Return all of the entries exactly, but do not include the pictures.

******

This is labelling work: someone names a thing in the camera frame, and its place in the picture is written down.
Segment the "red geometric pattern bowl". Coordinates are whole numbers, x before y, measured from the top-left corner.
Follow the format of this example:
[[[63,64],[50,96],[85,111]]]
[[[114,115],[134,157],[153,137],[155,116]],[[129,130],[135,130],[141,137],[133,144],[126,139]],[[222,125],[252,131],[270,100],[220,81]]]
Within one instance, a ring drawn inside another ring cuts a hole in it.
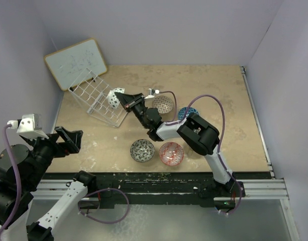
[[[175,142],[164,143],[159,149],[160,160],[167,166],[177,166],[184,159],[184,150]]]

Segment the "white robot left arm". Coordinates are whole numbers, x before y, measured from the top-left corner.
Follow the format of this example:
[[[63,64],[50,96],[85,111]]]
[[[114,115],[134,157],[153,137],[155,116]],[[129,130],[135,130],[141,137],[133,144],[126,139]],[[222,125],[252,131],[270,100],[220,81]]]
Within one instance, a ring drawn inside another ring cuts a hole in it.
[[[6,148],[0,154],[0,240],[54,240],[57,225],[84,196],[96,193],[96,177],[85,171],[75,174],[66,193],[38,221],[27,225],[33,193],[54,158],[77,154],[83,131],[56,127],[46,138],[21,138],[22,144],[10,145],[7,128],[3,129]]]

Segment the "black leaf pattern bowl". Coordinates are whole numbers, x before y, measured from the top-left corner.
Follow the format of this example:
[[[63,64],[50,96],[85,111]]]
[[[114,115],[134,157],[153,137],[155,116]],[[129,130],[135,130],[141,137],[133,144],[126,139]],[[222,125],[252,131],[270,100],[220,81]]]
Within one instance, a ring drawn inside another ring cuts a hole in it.
[[[132,143],[130,156],[140,163],[145,163],[153,158],[155,154],[154,145],[146,139],[139,139]]]

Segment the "brown floral pattern bowl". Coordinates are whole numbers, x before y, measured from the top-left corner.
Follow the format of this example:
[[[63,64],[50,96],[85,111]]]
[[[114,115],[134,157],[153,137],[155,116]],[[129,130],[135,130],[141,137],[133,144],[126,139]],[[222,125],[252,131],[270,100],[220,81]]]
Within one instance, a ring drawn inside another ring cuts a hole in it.
[[[158,96],[152,101],[152,108],[156,108],[159,114],[167,114],[173,110],[174,102],[167,96]]]

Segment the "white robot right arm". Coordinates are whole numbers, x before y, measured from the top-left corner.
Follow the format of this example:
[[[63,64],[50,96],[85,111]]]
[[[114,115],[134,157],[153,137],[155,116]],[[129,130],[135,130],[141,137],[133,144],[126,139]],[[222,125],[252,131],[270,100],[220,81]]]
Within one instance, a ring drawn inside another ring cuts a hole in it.
[[[151,140],[162,142],[172,138],[182,138],[195,153],[203,156],[212,170],[217,192],[221,196],[229,196],[234,191],[234,187],[238,188],[237,195],[242,196],[243,188],[221,153],[225,132],[225,112],[216,97],[210,94],[199,95],[189,103],[181,120],[164,122],[157,108],[146,107],[143,94],[130,95],[119,92],[114,94],[122,107],[127,112],[134,113],[142,126],[147,129],[147,135]],[[222,114],[221,131],[198,114],[191,113],[186,116],[194,102],[203,97],[210,97],[218,103]]]

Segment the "white black diamond bowl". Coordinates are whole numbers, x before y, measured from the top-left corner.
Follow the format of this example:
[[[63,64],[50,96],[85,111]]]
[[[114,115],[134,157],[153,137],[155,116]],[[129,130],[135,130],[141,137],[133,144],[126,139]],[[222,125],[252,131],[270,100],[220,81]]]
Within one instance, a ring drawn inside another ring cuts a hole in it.
[[[124,93],[125,92],[125,88],[117,87],[117,88],[114,88],[113,90],[109,91],[106,99],[107,99],[107,102],[108,102],[109,106],[112,109],[117,109],[118,106],[120,105],[120,101],[118,100],[118,98],[115,95],[116,92]]]

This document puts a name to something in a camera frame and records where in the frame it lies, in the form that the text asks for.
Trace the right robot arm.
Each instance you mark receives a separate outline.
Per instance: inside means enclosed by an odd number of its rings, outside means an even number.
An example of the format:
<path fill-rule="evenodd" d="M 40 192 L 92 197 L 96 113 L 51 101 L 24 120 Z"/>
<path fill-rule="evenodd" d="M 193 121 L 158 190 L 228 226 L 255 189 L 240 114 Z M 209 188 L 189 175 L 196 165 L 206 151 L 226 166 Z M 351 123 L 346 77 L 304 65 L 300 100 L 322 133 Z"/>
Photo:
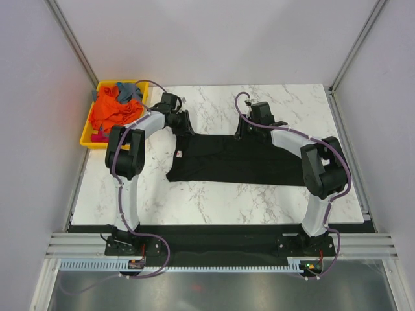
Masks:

******

* **Output of the exercise**:
This is labelling work: someone names a thing in the camera frame, and its place in the picture is written down.
Segment the "red geometric pattern bowl". Coordinates are whole numbers, x before y, measured from the top-left corner.
Follow the format of this example:
[[[63,64],[50,96],[85,111]]]
[[[114,115],[134,157],[153,137],[155,116]],[[129,130],[135,130],[141,137],[133,144],[126,139]],[[222,125],[252,131],[270,100],[220,81]]]
Within one instance, a ring drawn inside another ring cuts a hole in it.
[[[175,142],[164,143],[159,149],[160,160],[167,166],[177,166],[184,159],[184,150]]]

Segment the "white robot left arm". Coordinates are whole numbers, x before y, measured from the top-left corner.
Follow the format of this example:
[[[63,64],[50,96],[85,111]]]
[[[114,115],[134,157],[153,137],[155,116]],[[129,130],[135,130],[141,137],[133,144],[126,139]],[[222,125],[252,131],[270,100],[220,81]]]
Within one instance, a ring drawn inside another ring cuts a hole in it.
[[[6,148],[0,154],[0,240],[54,240],[57,225],[84,196],[96,193],[96,177],[85,171],[75,174],[66,193],[38,221],[27,225],[33,193],[54,158],[77,154],[83,131],[56,127],[46,138],[21,138],[22,144],[10,145],[7,128],[3,129]]]

Segment the "black leaf pattern bowl". Coordinates are whole numbers, x before y, measured from the top-left corner.
Follow the format of this example:
[[[63,64],[50,96],[85,111]]]
[[[114,115],[134,157],[153,137],[155,116]],[[129,130],[135,130],[141,137],[133,144],[126,139]],[[222,125],[252,131],[270,100],[220,81]]]
Within one instance, a ring drawn inside another ring cuts a hole in it.
[[[132,143],[130,156],[140,163],[145,163],[153,158],[155,154],[154,145],[146,139],[139,139]]]

Segment the "brown floral pattern bowl". Coordinates are whole numbers, x before y, measured from the top-left corner.
Follow the format of this example:
[[[63,64],[50,96],[85,111]]]
[[[114,115],[134,157],[153,137],[155,116]],[[129,130],[135,130],[141,137],[133,144],[126,139]],[[222,125],[252,131],[270,100],[220,81]]]
Within one instance, a ring drawn inside another ring cuts a hole in it.
[[[158,96],[152,101],[152,108],[156,108],[159,114],[167,114],[173,110],[174,102],[167,96]]]

Segment the "white robot right arm". Coordinates are whole numbers, x before y, measured from the top-left corner.
Follow the format of this example:
[[[63,64],[50,96],[85,111]]]
[[[114,115],[134,157],[153,137],[155,116]],[[129,130],[135,130],[141,137],[133,144],[126,139]],[[222,125],[252,131],[270,100],[220,81]]]
Within one instance, a ring drawn inside another ring cuts a hole in it.
[[[151,140],[162,142],[172,138],[182,138],[195,153],[203,156],[212,170],[217,192],[221,196],[229,196],[234,191],[234,187],[238,188],[237,195],[242,196],[243,188],[221,153],[225,132],[225,112],[216,97],[210,94],[199,95],[189,103],[181,120],[164,122],[157,108],[146,107],[143,94],[130,95],[119,92],[114,94],[122,107],[127,112],[134,113],[142,126],[147,129],[147,135]],[[222,114],[221,131],[198,114],[191,113],[186,116],[194,102],[203,97],[210,97],[218,103]]]

Segment the "white black diamond bowl". Coordinates are whole numbers, x before y, measured from the top-left corner.
Follow the format of this example:
[[[63,64],[50,96],[85,111]]]
[[[114,115],[134,157],[153,137],[155,116]],[[129,130],[135,130],[141,137],[133,144],[126,139]],[[222,125],[252,131],[270,100],[220,81]]]
Within one instance, a ring drawn inside another ring cuts a hole in it.
[[[124,93],[125,92],[125,88],[117,87],[117,88],[114,88],[113,90],[109,91],[106,99],[107,99],[107,102],[108,102],[109,106],[112,109],[117,109],[118,106],[120,105],[120,101],[118,100],[118,98],[115,95],[116,92]]]

This document puts a name to something in a camera frame and records where in the frame it lies, in the form that the text asks for.
Trace the right robot arm.
Each instance you mark receives a separate outline.
Per instance: inside means enclosed by an odd number of its rings, outside means an even number.
An example of the format:
<path fill-rule="evenodd" d="M 40 192 L 92 197 L 96 113 L 51 101 L 24 120 Z"/>
<path fill-rule="evenodd" d="M 193 121 L 158 190 L 228 226 L 255 189 L 240 114 Z M 209 188 L 189 175 L 196 165 L 206 151 L 226 166 Z M 351 123 L 346 77 L 304 65 L 300 100 L 322 133 Z"/>
Photo:
Masks:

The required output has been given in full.